Pulse: Power: After Stern

With Howard heading for satellite, it’s a whole new day for Philadelphia radio

In November, with strippers in tow, Howard Stern stood on the streets of Manhattan and handed out the $150 Sirius satellite radios you’ll soon need to hear him ($12.95 monthly fee not included). Some of his eight million devotees will follow, but that leaves a lot of listeners up for grabs, especially in Philadelphia, where Stern has dominated for 17 years on WYSP. Says Michael Harrison, founder of radio trade magazine Talkers: “Every other station has an opportunity to gain.”

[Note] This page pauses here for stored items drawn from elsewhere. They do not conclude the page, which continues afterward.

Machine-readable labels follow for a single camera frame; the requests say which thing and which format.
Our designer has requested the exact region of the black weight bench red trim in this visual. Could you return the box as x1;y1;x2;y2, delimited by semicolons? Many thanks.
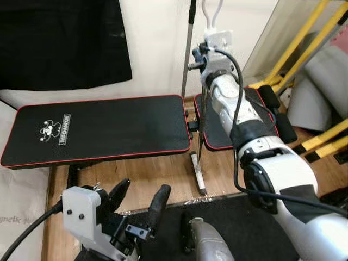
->
0;84;299;196

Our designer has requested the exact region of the black floor mat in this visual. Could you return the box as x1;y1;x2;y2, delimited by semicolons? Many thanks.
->
117;188;348;261

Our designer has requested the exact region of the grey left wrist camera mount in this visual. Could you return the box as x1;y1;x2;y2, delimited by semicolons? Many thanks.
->
61;186;133;261

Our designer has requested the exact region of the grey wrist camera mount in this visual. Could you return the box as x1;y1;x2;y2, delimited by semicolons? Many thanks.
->
202;30;234;74
61;186;133;261

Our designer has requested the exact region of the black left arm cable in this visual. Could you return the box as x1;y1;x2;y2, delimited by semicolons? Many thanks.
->
0;200;65;261

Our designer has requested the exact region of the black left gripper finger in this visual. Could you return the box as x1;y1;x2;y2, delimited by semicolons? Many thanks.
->
147;184;171;228
108;179;131;214

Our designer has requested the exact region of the white door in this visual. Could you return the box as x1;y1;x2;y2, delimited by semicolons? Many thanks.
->
242;0;327;82

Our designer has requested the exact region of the black hanging cloth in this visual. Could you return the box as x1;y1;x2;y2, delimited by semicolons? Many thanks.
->
0;0;133;91

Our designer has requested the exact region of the white printed plastic sheet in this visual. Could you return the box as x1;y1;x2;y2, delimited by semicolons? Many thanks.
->
0;101;52;261

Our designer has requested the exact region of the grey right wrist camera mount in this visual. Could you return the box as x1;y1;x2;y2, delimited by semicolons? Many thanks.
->
202;30;234;74

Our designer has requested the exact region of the silver robot leg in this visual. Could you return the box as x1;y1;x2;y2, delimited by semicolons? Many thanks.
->
182;216;235;261

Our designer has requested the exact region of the grey folded foam mat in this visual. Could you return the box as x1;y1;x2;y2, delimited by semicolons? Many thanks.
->
287;33;348;134

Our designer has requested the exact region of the yellow metal frame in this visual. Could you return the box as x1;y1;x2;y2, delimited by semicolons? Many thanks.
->
260;0;348;164

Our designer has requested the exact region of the pink foam mat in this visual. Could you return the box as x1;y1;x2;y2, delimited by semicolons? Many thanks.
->
326;24;348;55

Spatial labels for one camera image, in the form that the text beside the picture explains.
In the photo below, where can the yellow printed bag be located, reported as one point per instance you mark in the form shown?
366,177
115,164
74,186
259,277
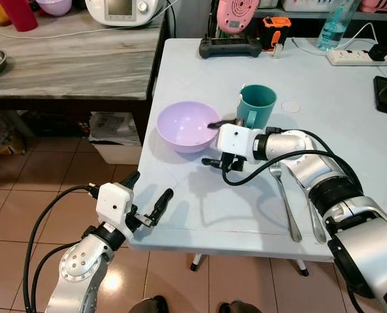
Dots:
0,134

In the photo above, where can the steel fork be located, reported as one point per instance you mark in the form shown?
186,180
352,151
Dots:
286,205

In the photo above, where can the black left robot foot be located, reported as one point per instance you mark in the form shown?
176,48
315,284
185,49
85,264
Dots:
151,305

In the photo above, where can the black power adapter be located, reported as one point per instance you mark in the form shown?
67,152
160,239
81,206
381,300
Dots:
380,53

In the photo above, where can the white round lid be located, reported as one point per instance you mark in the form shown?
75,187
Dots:
290,105

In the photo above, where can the marble top side counter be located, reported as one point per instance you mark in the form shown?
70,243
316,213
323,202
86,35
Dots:
69,65

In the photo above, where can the small purple bowl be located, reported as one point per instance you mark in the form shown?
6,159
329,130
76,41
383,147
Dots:
53,6

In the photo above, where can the black handheld controller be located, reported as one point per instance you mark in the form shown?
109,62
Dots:
231,47

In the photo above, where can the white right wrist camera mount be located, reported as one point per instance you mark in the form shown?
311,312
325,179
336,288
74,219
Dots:
235,140

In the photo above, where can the pink plastic basket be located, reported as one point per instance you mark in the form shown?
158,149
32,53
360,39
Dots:
382,5

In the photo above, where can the white plastic table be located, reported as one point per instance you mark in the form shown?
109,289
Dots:
350,163

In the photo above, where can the teal plastic cup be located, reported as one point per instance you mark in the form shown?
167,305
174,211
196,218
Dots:
262,104

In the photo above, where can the red plastic cup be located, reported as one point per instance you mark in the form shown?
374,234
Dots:
18,14

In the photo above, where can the white power strip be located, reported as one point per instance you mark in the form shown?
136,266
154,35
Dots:
350,58

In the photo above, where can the black right robot foot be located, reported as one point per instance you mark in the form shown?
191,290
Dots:
239,307

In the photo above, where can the purple plastic bowl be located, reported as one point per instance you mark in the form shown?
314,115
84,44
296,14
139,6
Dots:
180,127

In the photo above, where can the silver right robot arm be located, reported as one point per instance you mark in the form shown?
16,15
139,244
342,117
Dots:
369,248

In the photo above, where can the pink round appliance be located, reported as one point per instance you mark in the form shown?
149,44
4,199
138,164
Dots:
237,16

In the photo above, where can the clear blue water bottle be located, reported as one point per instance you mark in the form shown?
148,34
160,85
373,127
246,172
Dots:
333,29

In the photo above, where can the black robot foot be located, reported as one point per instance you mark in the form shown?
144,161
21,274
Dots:
239,307
151,305

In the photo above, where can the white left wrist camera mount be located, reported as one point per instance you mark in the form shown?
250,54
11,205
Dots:
115,203

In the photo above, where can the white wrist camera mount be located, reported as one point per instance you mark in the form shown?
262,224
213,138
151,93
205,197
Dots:
115,203
235,140

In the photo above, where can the steel spoon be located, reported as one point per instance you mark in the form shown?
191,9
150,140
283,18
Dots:
316,225

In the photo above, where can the white rice cooker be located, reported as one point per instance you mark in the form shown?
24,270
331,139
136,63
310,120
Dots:
123,10

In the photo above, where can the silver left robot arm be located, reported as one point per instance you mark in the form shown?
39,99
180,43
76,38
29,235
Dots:
82,274

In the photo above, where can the white plastic basket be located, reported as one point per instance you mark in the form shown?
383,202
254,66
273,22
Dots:
310,4

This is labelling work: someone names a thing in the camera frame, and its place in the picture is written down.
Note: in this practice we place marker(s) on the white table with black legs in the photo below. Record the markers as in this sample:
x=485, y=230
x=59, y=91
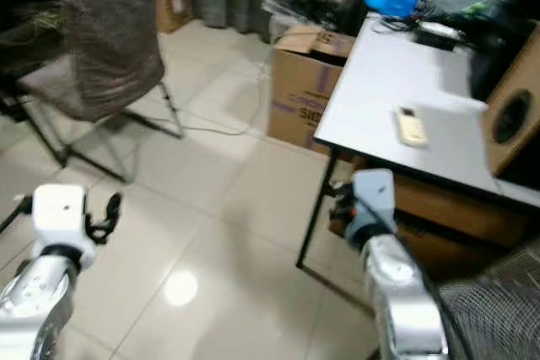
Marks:
x=405, y=65

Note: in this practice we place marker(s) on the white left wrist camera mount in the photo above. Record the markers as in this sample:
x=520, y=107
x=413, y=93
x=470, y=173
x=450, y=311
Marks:
x=57, y=212

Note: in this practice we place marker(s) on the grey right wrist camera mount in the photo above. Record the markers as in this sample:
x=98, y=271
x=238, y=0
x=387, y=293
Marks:
x=373, y=204

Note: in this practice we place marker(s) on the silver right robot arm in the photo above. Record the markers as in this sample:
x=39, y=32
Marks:
x=405, y=292

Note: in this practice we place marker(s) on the low brown cardboard box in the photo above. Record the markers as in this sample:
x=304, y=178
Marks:
x=447, y=208

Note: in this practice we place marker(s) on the brown fabric chair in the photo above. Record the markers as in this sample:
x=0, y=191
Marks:
x=114, y=40

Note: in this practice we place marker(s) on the grey mesh chair back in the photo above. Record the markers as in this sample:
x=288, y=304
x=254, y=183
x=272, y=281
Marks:
x=494, y=309

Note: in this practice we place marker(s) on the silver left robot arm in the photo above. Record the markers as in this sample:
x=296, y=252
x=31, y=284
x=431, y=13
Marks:
x=34, y=301

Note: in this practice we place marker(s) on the wooden speaker box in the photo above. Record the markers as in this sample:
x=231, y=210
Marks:
x=510, y=115

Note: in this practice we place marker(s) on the black bulky object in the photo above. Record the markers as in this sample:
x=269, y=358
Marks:
x=506, y=40

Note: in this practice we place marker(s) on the purple printed cardboard box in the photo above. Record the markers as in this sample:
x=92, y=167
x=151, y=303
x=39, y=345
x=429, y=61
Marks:
x=304, y=90

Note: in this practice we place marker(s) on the white remote control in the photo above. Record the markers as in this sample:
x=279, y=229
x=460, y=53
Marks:
x=411, y=126

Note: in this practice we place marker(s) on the small white flat device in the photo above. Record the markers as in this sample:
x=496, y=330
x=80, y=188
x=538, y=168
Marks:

With adults 18 to 34, Stern’s rating over the past year is 17.8, compared with Y100’s 5.7 and WMMR’s 3.9 — a whopping lead WYSP will forfeit when Stern departs, along with what one radio exec estimates as 40 percent of the station’s total ad revenue. ’YSP remains tight-lipped about future plans, but some analysts suggest Chicago loudmouth Erich “Mancow” Muller as a potential syndicated replacement. The most likely local beneficiary is Y100’s “Preston & Steve Show,” recently named “Best Local Morning Show in Modern Rock” by the radio journal Friday Morning Quarterback. When asked if the raucous a.m. duo will get edgier to attract wandering Stern fans, Y100 program director Jim McGuinn pauses, then says, “We feel our show is only a secret because Howard is so huge. Now we’ll have a chance to get the word out.”

Sports talk on WIP and rock competitor WMMR will also get a boost, though likely a minimal one. As for the theory that John DeBella — devastated by Stern in the 1980s and currently on WMGK — could switch to sister station ’MMR and revive his Morning Zoo glory days, Rick Fineblatt, VP of radio for the stations’ parent company, says, “I don’t like to say never, but John is doing really well at ’MGK, and I see him there for the foreseeable future.”

It’s all up in the air, even Stern’s departure date, which many speculate will come well before his contract ends in December 2005. The only certainty is that WYSP is going to take a hit, though its Eagles football coverage may save it from a disaster like the one suffered by a Chicago station in 1998, when Mancow, its hugely popular Stern wannabe, left. In less than a year, his old station became “Jammin’ Oldies.”